Swiss Voters Reject Basic Income Initiative

Swiss voters rejected by a wide margin a proposal to introduce a guaranteed basic income for everyone living in the wealthy country, projections by the GFS polling group for Swiss broadcaster SRF showed on Sunday.
First projections showed around 78% of voters rejected the initiative by Basel cafe owner Daniel Haeni and allies in a vote under the Swiss system of direct democracy, but it captured an uneasy debate about the future of work at a time of increasing automation, Reuters reported.

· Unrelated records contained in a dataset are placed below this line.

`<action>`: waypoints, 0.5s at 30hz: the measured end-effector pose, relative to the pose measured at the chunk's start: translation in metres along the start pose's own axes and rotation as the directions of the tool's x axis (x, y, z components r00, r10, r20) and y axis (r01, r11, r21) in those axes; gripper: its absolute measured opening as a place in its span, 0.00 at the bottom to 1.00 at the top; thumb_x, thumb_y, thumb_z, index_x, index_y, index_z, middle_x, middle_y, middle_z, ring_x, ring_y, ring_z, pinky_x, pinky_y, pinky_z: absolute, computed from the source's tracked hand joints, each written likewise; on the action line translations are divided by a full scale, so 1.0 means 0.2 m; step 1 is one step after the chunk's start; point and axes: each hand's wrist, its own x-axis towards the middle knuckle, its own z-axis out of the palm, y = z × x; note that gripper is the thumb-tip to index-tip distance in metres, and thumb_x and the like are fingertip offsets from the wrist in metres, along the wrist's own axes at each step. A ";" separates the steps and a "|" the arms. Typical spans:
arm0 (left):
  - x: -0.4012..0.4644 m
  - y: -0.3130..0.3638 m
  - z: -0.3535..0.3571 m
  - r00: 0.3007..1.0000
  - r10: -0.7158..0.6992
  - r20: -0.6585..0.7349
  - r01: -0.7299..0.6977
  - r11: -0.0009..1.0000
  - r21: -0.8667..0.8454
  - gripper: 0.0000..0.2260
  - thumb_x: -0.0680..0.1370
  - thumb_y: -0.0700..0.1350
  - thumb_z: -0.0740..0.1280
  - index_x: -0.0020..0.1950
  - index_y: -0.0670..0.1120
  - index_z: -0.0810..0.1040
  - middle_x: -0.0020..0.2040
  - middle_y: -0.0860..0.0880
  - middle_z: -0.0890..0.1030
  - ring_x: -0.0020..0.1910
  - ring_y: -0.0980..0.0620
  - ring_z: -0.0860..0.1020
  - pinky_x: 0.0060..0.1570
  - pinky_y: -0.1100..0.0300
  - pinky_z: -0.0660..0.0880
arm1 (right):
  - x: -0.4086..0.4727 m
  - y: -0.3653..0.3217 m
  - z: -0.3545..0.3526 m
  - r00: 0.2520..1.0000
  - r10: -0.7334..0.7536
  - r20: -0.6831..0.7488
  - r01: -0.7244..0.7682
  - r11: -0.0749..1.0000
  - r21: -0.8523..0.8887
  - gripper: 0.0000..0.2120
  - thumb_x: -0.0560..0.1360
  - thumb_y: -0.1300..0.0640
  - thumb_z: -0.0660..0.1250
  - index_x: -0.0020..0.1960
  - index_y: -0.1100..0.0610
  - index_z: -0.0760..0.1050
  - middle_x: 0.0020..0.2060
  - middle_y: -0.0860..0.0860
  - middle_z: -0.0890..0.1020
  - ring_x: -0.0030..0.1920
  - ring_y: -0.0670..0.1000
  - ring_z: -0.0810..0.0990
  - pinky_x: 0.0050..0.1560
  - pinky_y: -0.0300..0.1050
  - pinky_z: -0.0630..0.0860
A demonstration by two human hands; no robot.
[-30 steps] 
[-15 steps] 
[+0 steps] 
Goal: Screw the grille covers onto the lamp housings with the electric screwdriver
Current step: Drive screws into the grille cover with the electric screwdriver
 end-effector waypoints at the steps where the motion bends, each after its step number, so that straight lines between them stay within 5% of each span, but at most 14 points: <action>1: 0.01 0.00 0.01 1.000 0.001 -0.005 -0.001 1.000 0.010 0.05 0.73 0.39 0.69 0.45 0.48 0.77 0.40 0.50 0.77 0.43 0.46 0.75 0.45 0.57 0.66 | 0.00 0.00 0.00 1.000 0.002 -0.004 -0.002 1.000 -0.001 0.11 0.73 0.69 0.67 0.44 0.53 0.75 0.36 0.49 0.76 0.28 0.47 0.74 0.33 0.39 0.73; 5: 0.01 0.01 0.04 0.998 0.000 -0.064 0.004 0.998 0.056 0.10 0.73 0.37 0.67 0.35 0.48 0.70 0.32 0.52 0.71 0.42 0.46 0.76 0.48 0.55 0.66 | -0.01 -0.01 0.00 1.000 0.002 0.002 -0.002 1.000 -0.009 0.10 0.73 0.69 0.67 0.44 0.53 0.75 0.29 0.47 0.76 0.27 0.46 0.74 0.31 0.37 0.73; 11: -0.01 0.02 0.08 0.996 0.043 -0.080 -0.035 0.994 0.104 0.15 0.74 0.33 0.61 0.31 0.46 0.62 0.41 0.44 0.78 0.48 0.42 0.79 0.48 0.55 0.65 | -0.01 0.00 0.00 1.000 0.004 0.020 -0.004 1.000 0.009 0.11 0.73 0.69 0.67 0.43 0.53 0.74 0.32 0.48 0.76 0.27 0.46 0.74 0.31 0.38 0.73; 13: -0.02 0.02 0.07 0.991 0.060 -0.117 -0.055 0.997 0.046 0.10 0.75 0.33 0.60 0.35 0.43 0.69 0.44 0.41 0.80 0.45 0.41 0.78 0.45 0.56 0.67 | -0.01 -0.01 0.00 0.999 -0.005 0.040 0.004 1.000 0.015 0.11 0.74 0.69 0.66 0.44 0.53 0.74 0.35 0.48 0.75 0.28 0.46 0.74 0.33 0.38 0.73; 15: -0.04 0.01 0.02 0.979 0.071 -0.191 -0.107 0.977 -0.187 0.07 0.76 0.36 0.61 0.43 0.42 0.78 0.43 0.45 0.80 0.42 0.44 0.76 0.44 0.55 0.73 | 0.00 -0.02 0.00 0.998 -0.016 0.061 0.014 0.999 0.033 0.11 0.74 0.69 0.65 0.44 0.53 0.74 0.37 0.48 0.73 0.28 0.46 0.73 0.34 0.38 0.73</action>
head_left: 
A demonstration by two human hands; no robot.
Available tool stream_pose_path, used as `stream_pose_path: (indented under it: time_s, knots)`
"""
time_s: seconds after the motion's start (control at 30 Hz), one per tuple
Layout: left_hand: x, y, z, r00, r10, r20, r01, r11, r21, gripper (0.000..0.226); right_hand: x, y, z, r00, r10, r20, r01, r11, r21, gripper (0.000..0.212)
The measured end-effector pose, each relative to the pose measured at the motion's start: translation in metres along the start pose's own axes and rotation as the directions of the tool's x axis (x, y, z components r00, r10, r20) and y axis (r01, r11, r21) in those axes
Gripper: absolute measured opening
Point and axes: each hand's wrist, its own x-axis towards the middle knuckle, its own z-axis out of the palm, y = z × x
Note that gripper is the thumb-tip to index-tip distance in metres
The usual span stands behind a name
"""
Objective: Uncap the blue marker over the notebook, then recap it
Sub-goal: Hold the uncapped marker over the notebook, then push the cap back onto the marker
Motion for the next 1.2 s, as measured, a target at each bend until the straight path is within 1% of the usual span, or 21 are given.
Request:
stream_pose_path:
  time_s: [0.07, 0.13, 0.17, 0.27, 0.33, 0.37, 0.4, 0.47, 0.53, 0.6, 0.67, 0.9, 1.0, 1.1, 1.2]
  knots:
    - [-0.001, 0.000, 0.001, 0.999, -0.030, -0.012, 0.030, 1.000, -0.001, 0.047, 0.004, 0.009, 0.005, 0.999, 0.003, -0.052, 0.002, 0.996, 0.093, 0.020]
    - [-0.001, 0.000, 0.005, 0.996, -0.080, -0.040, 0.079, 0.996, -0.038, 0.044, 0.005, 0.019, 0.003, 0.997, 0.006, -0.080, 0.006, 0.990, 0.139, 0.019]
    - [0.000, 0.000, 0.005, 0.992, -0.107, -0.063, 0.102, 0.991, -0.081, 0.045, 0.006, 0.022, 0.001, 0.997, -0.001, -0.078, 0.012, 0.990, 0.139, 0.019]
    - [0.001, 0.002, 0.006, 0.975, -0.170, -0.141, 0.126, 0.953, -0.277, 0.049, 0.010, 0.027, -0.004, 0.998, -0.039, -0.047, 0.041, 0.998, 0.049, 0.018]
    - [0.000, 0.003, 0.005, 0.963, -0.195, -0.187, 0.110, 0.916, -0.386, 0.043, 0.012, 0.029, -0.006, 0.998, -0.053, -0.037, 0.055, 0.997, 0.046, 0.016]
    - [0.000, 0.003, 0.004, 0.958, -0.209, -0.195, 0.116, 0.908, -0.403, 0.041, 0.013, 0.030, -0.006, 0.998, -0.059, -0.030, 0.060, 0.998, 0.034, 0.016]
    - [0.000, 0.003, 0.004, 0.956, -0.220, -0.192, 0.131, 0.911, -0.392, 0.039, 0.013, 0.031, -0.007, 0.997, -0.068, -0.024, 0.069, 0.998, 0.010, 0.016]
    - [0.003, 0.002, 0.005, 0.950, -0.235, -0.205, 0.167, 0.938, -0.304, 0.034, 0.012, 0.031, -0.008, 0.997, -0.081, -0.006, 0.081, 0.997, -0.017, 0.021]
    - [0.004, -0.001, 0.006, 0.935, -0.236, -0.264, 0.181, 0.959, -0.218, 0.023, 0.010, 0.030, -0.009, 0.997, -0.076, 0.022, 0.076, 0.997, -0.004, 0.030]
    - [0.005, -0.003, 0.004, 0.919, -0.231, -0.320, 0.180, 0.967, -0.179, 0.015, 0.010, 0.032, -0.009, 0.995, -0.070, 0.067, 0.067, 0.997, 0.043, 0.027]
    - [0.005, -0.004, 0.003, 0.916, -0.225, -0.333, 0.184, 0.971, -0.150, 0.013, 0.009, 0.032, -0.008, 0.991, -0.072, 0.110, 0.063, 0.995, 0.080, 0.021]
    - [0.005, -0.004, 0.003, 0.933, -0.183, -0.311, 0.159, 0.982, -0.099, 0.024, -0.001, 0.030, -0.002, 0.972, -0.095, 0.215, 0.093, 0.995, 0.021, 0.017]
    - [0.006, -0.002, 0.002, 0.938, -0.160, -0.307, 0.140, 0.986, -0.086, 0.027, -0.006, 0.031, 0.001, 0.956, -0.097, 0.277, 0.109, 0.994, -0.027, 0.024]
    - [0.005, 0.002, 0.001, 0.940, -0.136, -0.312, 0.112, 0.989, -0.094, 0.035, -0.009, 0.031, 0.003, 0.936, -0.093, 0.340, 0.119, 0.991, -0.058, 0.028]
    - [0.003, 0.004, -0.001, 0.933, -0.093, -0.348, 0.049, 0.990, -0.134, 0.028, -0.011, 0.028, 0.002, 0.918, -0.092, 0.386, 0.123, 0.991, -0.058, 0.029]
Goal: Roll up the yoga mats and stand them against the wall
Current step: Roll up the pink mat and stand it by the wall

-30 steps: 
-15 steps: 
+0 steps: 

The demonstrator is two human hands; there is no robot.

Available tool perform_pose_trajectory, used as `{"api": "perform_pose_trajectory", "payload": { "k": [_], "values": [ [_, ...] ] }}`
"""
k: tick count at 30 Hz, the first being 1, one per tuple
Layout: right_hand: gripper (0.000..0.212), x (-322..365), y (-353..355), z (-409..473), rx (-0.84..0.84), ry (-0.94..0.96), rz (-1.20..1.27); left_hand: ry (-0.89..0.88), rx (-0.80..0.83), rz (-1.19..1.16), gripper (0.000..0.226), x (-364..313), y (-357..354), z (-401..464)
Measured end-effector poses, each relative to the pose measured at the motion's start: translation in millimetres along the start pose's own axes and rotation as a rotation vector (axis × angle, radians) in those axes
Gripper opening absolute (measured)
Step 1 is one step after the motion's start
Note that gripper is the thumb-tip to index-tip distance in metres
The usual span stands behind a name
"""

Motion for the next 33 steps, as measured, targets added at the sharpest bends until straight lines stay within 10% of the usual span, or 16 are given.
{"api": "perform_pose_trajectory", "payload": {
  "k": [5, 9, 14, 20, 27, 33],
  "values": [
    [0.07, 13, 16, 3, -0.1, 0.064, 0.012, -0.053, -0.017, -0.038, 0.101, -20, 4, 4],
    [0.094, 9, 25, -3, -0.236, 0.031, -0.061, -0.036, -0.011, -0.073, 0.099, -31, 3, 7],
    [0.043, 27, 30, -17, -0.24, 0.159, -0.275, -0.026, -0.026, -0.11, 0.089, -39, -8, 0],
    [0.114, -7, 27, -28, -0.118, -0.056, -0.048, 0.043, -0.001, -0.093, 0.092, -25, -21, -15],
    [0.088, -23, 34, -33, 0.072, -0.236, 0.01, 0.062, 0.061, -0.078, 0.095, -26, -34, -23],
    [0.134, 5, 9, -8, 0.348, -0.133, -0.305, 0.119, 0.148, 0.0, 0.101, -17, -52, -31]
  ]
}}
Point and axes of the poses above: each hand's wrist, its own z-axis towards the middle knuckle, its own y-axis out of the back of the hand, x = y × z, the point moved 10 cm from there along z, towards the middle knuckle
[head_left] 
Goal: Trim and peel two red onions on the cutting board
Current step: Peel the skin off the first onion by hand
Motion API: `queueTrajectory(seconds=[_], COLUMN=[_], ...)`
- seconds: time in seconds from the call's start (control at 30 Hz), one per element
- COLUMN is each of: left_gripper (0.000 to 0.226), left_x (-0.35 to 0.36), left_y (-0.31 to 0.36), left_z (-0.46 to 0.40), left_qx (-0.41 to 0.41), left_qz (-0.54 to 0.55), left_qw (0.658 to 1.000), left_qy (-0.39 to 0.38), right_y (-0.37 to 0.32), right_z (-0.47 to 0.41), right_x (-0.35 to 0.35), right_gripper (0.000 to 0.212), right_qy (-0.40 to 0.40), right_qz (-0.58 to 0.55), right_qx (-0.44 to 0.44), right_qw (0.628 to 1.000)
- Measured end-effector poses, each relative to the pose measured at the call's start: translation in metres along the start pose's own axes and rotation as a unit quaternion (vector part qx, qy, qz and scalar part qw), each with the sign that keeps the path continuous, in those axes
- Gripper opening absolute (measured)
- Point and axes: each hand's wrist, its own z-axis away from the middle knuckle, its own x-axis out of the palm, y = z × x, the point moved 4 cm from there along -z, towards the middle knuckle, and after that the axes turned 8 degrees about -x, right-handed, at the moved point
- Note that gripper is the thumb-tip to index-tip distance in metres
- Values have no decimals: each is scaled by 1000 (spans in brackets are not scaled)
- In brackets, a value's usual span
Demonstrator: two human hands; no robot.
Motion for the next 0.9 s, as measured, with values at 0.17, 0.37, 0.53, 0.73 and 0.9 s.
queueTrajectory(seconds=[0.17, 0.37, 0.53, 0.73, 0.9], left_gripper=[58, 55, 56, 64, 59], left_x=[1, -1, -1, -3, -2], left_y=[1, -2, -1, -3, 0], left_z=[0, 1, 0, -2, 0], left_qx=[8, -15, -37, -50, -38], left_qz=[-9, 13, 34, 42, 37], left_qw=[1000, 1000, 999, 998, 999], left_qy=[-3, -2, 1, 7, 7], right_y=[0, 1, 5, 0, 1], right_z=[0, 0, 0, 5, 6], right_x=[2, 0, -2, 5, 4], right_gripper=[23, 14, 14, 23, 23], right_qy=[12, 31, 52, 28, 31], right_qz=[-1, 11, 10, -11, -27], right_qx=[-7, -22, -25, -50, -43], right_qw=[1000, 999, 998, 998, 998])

Supporters had said introducing a monthly income of 2,500 Swiss francs ($2,563) per adult and 625 francs per child under 18 would promote human dignity and public service. Opponents, including the government, said it would cost too much and weaken the economy.
Haeni acknowledged defeat but claimed a moral victory.
“As a businessman, I am a realist and had reckoned with 15% support, now it looks like more than 20% or maybe even 25%. I find that fabulous and sensational,” he told SRF.
“When I see the media interest, from abroad as well, then I say we are setting a trend.”
Separately, the Swiss also rejected overwhelmingly a proposal that state-owned utilities, including Swisscom, the telecoms operator, should be run as non-profit organizations—with top executives’ pay capped at levels of comparable government officials.
Switzerland is the first country to hold a national referendum on an unconditional basic income, but other countries including Finland are examining similar plans.
The Swiss government had urged voters to reject the campaign, saying the scheme would cost too much and undermine societal cohesion.
The plan included replacing in full or in part what people got from social benefits.
The cabinet had said it recognized the overarching goal but this particular proposal would cost an estimated 208 billion Swiss francs a year, significantly weaken the economy and discourage people, especially low earners, from working.
Much of the cost could be covered by existing social security payments, but sharp spending cuts or tax increases would have to make up a remaining gap of 25 billion francs, it said.
An advanced social safety net already supports people who cannot pay themselves for their livelihood, it pointed out.